--- Work to complete ---
Return all lines from the listing below that include the word "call".

--- Source data ---
##########

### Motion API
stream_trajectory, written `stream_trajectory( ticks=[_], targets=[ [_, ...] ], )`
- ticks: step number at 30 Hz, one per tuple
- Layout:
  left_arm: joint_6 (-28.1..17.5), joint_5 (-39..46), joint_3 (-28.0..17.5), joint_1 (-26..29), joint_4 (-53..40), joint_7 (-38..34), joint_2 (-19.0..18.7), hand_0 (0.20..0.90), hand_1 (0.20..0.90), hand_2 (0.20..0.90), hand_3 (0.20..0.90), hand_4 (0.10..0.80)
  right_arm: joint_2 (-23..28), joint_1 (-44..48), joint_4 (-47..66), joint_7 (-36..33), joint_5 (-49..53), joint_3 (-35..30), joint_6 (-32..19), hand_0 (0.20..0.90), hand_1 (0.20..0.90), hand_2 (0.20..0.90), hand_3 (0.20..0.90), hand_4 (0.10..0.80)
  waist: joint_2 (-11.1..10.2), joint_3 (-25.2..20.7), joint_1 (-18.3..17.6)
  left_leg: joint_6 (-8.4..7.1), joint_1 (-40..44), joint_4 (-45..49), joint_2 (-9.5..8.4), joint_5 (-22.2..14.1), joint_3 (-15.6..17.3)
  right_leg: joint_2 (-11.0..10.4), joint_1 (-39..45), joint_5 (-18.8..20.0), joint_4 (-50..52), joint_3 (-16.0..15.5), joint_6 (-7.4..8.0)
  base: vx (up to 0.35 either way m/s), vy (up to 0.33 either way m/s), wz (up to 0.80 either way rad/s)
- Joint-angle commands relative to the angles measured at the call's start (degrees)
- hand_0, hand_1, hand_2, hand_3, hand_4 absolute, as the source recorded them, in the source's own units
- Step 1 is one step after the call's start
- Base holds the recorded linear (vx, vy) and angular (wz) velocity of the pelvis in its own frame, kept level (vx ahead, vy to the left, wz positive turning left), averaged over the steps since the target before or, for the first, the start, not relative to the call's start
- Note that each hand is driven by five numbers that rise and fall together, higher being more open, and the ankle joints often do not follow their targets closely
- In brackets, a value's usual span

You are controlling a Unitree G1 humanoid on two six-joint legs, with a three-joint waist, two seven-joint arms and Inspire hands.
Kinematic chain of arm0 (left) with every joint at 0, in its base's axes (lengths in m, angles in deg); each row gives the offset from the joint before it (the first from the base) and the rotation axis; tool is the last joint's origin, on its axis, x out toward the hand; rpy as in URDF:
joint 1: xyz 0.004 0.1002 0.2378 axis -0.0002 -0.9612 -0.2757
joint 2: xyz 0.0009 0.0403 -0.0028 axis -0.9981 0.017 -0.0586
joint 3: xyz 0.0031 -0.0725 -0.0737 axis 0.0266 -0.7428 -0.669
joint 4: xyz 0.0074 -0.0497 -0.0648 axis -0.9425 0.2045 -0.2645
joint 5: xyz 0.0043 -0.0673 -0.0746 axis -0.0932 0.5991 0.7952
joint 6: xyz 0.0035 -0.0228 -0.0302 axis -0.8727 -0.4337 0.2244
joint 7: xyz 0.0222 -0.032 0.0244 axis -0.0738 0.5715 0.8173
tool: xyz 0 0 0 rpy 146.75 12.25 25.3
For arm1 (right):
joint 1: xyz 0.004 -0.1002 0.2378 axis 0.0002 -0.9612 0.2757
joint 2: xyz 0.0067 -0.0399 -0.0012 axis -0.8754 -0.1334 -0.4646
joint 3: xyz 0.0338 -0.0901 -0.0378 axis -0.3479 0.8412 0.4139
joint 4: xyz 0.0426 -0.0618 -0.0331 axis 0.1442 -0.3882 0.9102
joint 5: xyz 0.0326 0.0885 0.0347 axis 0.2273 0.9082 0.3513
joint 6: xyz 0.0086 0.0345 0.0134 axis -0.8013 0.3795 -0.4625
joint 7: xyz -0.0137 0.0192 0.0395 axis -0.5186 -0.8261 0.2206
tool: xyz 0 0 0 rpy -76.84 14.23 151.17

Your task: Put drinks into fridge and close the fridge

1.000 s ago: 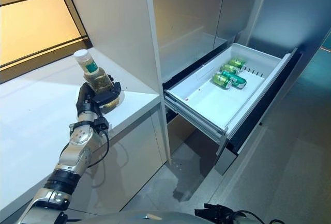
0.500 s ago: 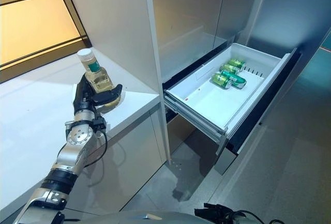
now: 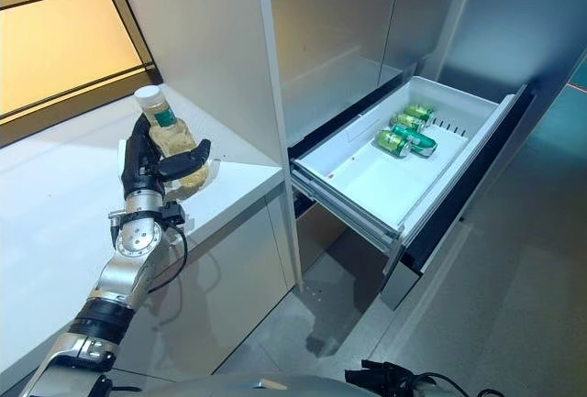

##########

--- Completed task ---
- Joint-angle commands relative to the angles measured at the call's start (degrees)
- Step 1 is one step after the call's start
- Base holds the recorded linear (vx, vy) and angular (wz) velocity of the pelvis in its own frame, kept level (vx ahead, vy to the left, wz positive turning left), averaged over the steps since the target before or, for the first, the start, not relative to the call's start

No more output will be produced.